Friday, July 17, 2009

Art, anyone?

To the National Gallery with Han to see a gentle exhibition of landscapes by nineteenth century French painters: 'Corot to Monet'. They always have these exhibitions in the basement of the Sainsbury wing which gets a bit warm and has odd subdued lighting, but I enjoyed the quiet pastoral paintings of people standing in wide fields under big skies. My favourite was a series by Boudin, who appears to have liked a particular beach in Normandy (above).

Nothing revolutionary about these paintings, but then you go around a corner and see how they gave rise to Impressionism which was very Rock and Roll in those days.

Then it was off for Dim Sum in Chinatown passing the now famous plinth in Trafalgar Square. On it was mounted a man in blue lycra cycling a stationary bike. A crowd of schoolchildren had gathered, shouting up at him excitedly. Art or Bollocks?

Tuesday, July 14, 2009

Origin Of Species

From DownHouse120709

To Kent to see Down House, the home of Charles Darwin for forty years after he returned from his epic voyage in the Beagle. Lovingly restored by English Heritage you can now see the pokey study where Darwin sat with his dog Polly and wrote the work which tore down Victorian beliefs about the world and man's place within it.

Darwin emerges from the exhibition as a family man - ten children - with an obsessive eye for detail, spending eight years just classifying barnacles. The house is much bigger than I thought it would be and there's lots you don't see, which makes you wonder what you're missing. The gardens are lovely though, not fussy, just well tended.

The trip was the idea of Graham who runs our book club. We were there to discuss 'This Thing of Darkness' which is a superb book by Harry Thompson all about the Beagles' voyage, and about its captain, Robert Fitzroy. Recommended.

Monday, July 06, 2009

Moving With Difficulty

From Birthday040709

I share my birthday with American Independence Day so we had a party at Hendo Towers this weekend, which Ms T imbued with bunting, her best barbecue cooking and an American theme with the help of her US friends at Chowhound. A good time was seemingly had by all (see pictures) infact we spent the whole weekend BBQing as to the manner born.

We were lucky with the weather; not too hot but lovely anyway. We moan about our summer, but we're having a nice one this year. I think people got sick of the heat last week though and welcomed the cooler stuff this weekend.

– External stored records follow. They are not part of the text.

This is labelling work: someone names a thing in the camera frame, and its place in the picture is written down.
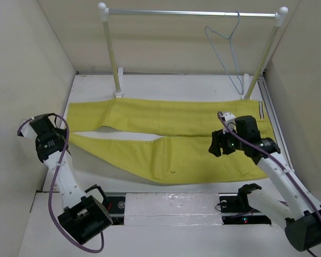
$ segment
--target table surface
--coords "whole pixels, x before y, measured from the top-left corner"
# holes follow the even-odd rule
[[[240,98],[228,77],[222,75],[125,75],[124,90],[125,97],[150,100],[228,101]],[[111,75],[77,75],[68,104],[108,100],[113,98],[113,91],[114,83]],[[265,88],[256,86],[252,99],[264,100],[276,140],[281,148],[286,149],[276,114]],[[113,135],[112,133],[107,135],[104,131],[101,131],[99,135],[98,132],[90,132],[87,136],[136,138],[133,133],[114,132]],[[139,134],[137,137],[140,140],[148,140],[156,136]],[[284,232],[276,225],[222,225],[220,214],[206,209],[217,198],[217,193],[236,192],[239,187],[245,183],[252,183],[252,181],[160,185],[113,167],[76,146],[71,145],[70,151],[78,182],[83,188],[88,188],[95,183],[101,185],[106,192],[196,192],[196,198],[202,199],[198,205],[190,205],[191,199],[188,199],[188,205],[185,207],[190,209],[189,213],[193,212],[192,208],[201,209],[203,220],[198,220],[195,215],[190,217],[194,220],[184,220],[178,209],[167,205],[167,198],[162,197],[160,200],[155,200],[159,198],[159,195],[134,197],[133,194],[128,194],[126,209],[129,211],[126,214],[129,220],[125,225],[111,226],[104,231],[105,249],[97,256],[307,256],[294,250],[288,243]],[[50,181],[51,174],[48,172],[44,185],[45,191],[49,190]],[[254,182],[261,185],[275,198],[281,199],[269,179]],[[47,198],[47,193],[36,194],[19,257],[91,256],[68,243],[57,231],[49,217]],[[135,209],[135,204],[140,199],[142,199],[143,208]],[[55,193],[52,205],[56,216],[59,215],[62,208],[58,193]],[[162,211],[159,211],[161,215],[157,212],[156,217],[154,210],[157,208]],[[135,219],[136,213],[141,211],[143,212],[142,220],[140,217],[138,220]],[[86,246],[98,248],[99,245],[100,239],[95,237]]]

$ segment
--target white enclosure
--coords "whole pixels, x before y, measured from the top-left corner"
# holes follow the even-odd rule
[[[265,102],[287,161],[321,201],[321,1],[105,3],[112,9],[243,13],[275,13],[287,6],[289,13],[265,60],[265,78],[260,77],[251,97]],[[52,224],[46,193],[50,173],[38,161],[34,143],[18,138],[16,129],[22,119],[41,113],[65,111],[66,117],[70,102],[113,98],[114,80],[97,4],[97,0],[0,1],[0,257],[90,256],[69,244]],[[124,97],[168,101],[239,99],[204,33],[209,25],[227,35],[235,22],[235,18],[110,16],[116,62],[125,72]],[[241,75],[254,75],[273,22],[241,20],[233,39]],[[228,70],[235,75],[228,41],[214,38],[214,42]],[[105,130],[87,135],[157,138]],[[236,192],[245,182],[159,185],[113,167],[76,146],[70,145],[70,151],[83,188],[99,184],[111,193],[191,193],[188,197],[194,195],[194,199],[205,195],[199,205],[189,205],[184,217],[165,200],[151,201],[155,195],[146,200],[142,194],[129,194],[128,222],[105,230],[105,249],[97,256],[310,256],[295,251],[276,225],[222,225],[221,216],[209,206],[218,193]],[[257,183],[280,199],[269,179]],[[145,208],[135,208],[140,202]],[[53,205],[56,215],[60,214],[57,193]],[[163,205],[157,215],[152,213]],[[200,213],[200,206],[207,209]],[[97,239],[88,247],[98,248]],[[312,250],[321,256],[321,245]]]

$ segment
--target white rack post
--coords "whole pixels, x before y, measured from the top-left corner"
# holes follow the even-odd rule
[[[162,16],[189,16],[189,17],[220,17],[220,18],[237,18],[238,13],[236,12],[199,12],[199,11],[163,11],[163,10],[128,10],[128,9],[110,9],[107,8],[104,3],[98,4],[98,9],[100,11],[100,17],[103,24],[109,58],[111,62],[114,83],[116,86],[115,96],[121,97],[123,95],[123,90],[119,83],[119,76],[116,61],[114,58],[113,45],[111,34],[108,27],[108,15],[162,15]],[[277,34],[278,28],[282,25],[285,15],[288,13],[288,8],[281,7],[278,13],[243,13],[240,12],[240,18],[253,18],[253,19],[274,19],[275,24],[271,31],[270,37],[266,43],[265,49],[263,51],[261,60],[259,61],[256,72],[253,75],[253,79],[248,88],[246,95],[243,99],[249,99],[251,93],[256,85],[256,82],[259,78],[260,72],[264,66],[265,60],[269,55],[269,51],[273,44],[274,38]]]
[[[278,13],[276,13],[275,22],[274,22],[272,31],[270,33],[269,39],[267,40],[267,43],[265,45],[263,54],[261,56],[261,60],[259,61],[258,67],[257,67],[255,73],[253,74],[253,78],[252,78],[249,88],[246,92],[246,95],[243,97],[243,99],[250,99],[252,91],[255,88],[255,85],[256,85],[257,80],[259,78],[259,75],[263,70],[265,60],[267,59],[267,57],[269,55],[269,51],[270,51],[272,44],[274,42],[274,39],[276,38],[277,31],[278,31],[279,27],[282,26],[282,23],[285,19],[285,15],[287,13],[288,13],[288,8],[286,8],[286,7],[281,7],[278,10]]]

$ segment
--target screw
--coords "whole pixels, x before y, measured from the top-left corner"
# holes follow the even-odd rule
[[[118,202],[118,208],[119,209],[124,209],[125,208],[125,202],[123,202],[123,201]]]
[[[220,202],[220,206],[221,206],[221,208],[226,208],[227,207],[227,201],[226,200],[222,200]]]

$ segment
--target white wall
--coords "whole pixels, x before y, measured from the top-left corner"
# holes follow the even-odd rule
[[[266,81],[296,173],[321,199],[321,1],[300,2]]]
[[[101,0],[38,0],[77,71],[111,71],[103,27],[97,10]],[[113,9],[199,10],[275,13],[289,8],[284,31],[299,0],[102,0]],[[127,72],[224,73],[207,38],[206,25],[228,35],[236,19],[197,17],[110,16],[117,65]],[[234,36],[241,73],[253,74],[273,20],[242,19]],[[235,73],[228,41],[218,49],[229,71]]]
[[[45,176],[22,119],[64,110],[75,70],[35,0],[0,0],[0,257],[17,256]]]

I am 45 now, the foothills of old age. This was brought home to me when my back went after my swim and I spent the rest of the day crawling around in extreme pain. I'm eating painkillers like they're sweeties. Wondering what the problem is I rang the doctor shortly after nine this morning but a voice told me to ring back when they were less busy. I called back a bit later to be told by the receptionist that 'all the appointments were gone'. Could I book one? No, all those kind of appointments were gone too. But if I rang back tomorrow there might be one.
How much are we paying these people again?